• AIM OF THE EXERCISE: Retype all of the material exactly, leaving no line out.

• DATA SHOWN:
= Beginning of Section =

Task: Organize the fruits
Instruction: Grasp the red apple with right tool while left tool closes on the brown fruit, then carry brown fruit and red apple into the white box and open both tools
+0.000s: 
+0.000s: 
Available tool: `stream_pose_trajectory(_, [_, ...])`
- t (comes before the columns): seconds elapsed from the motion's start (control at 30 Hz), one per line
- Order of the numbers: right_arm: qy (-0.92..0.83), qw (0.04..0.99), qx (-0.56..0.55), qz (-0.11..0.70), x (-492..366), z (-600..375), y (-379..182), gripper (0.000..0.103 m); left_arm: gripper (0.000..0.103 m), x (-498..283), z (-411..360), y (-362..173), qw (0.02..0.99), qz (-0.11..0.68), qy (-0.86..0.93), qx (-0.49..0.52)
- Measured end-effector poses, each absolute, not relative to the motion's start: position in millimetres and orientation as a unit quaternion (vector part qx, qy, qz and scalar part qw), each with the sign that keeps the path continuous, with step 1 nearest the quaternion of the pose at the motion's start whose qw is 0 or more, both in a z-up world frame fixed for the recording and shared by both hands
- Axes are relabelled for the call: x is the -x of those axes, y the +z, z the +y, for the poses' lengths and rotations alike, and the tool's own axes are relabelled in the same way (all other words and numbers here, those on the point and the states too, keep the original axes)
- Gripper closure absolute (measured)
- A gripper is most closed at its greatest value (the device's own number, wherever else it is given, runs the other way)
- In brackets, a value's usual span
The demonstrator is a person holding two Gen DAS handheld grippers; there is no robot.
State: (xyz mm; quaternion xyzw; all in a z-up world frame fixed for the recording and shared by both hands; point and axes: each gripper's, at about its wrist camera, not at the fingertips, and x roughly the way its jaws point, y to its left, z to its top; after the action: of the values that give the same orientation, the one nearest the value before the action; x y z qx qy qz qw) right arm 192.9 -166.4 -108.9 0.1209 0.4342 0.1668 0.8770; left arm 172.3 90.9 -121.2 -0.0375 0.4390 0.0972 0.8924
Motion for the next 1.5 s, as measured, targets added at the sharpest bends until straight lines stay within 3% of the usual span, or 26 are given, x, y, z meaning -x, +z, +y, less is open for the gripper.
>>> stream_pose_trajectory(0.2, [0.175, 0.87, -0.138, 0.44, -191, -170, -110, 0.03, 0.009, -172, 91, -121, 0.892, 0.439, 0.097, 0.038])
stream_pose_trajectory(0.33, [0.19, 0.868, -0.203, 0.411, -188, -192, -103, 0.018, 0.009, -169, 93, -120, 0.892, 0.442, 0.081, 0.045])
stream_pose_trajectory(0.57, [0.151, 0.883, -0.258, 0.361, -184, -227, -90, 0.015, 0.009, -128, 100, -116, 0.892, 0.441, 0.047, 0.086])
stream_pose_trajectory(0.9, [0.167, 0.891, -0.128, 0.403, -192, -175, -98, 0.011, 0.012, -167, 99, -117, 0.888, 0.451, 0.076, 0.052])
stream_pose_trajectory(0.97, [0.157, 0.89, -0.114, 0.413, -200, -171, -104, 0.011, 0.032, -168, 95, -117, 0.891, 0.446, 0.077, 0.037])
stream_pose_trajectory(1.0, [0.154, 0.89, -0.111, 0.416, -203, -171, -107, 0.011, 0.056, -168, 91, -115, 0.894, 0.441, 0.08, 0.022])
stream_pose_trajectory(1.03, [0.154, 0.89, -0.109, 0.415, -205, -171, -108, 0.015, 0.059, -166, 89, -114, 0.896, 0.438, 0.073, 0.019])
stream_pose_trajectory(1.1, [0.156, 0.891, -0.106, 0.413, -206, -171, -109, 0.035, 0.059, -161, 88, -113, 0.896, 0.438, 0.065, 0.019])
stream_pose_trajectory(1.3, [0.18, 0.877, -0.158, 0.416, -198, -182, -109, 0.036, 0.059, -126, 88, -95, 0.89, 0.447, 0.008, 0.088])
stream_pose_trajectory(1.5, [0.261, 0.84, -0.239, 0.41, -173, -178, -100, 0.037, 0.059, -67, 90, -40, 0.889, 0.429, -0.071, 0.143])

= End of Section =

• ANSWER SPACE:
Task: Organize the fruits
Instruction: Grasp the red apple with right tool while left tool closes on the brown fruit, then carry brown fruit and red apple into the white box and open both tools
+0.000s: 
+0.000s: 
Available tool: `stream_pose_trajectory(_, [_, ...])`
- t (comes before the columns): seconds elapsed from the motion's start (control at 30 Hz), one per line
- Order of the numbers: right_arm: qy (-0.92..0.83), qw (0.04..0.99), qx (-0.56..0.55), qz (-0.11..0.70), x (-492..366), z (-600..375), y (-379..182), gripper (0.000..0.103 m); left_arm: gripper (0.000..0.103 m), x (-498..283), z (-411..360), y (-362..173), qw (0.02..0.99), qz (-0.11..0.68), qy (-0.86..0.93), qx (-0.49..0.52)
- Measured end-effector poses, each absolute, not relative to the motion's start: position in millimetres and orientation as a unit quaternion (vector part qx, qy, qz and scalar part qw), each with the sign that keeps the path continuous, with step 1 nearest the quaternion of the pose at the motion's start whose qw is 0 or more, both in a z-up world frame fixed for the recording and shared by both hands
- Axes are relabelled for the call: x is the -x of those axes, y the +z, z the +y, for the poses' lengths and rotations alike, and the tool's own axes are relabelled in the same way (all other words and numbers here, those on the point and the states too, keep the original axes)
- Gripper closure absolute (measured)
- A gripper is most closed at its greatest value (the device's own number, wherever else it is given, runs the other way)
- In brackets, a value's usual span
The demonstrator is a person holding two Gen DAS handheld grippers; there is no robot.
State: (xyz mm; quaternion xyzw; all in a z-up world frame fixed for the recording and shared by both hands; point and axes: each gripper's, at about its wrist camera, not at the fingertips, and x roughly the way its jaws point, y to its left, z to its top; after the action: of the values that give the same orientation, the one nearest the value before the action; x y z qx qy qz qw) right arm 192.9 -166.4 -108.9 0.1209 0.4342 0.1668 0.8770; left arm 172.3 90.9 -121.2 -0.0375 0.4390 0.0972 0.8924
Motion for the next 1.5 s, as measured, targets added at the sharpest bends until straight lines stay within 3% of the usual span, or 26 are given, x, y, z meaning -x, +z, +y, less is open for the gripper.
>>> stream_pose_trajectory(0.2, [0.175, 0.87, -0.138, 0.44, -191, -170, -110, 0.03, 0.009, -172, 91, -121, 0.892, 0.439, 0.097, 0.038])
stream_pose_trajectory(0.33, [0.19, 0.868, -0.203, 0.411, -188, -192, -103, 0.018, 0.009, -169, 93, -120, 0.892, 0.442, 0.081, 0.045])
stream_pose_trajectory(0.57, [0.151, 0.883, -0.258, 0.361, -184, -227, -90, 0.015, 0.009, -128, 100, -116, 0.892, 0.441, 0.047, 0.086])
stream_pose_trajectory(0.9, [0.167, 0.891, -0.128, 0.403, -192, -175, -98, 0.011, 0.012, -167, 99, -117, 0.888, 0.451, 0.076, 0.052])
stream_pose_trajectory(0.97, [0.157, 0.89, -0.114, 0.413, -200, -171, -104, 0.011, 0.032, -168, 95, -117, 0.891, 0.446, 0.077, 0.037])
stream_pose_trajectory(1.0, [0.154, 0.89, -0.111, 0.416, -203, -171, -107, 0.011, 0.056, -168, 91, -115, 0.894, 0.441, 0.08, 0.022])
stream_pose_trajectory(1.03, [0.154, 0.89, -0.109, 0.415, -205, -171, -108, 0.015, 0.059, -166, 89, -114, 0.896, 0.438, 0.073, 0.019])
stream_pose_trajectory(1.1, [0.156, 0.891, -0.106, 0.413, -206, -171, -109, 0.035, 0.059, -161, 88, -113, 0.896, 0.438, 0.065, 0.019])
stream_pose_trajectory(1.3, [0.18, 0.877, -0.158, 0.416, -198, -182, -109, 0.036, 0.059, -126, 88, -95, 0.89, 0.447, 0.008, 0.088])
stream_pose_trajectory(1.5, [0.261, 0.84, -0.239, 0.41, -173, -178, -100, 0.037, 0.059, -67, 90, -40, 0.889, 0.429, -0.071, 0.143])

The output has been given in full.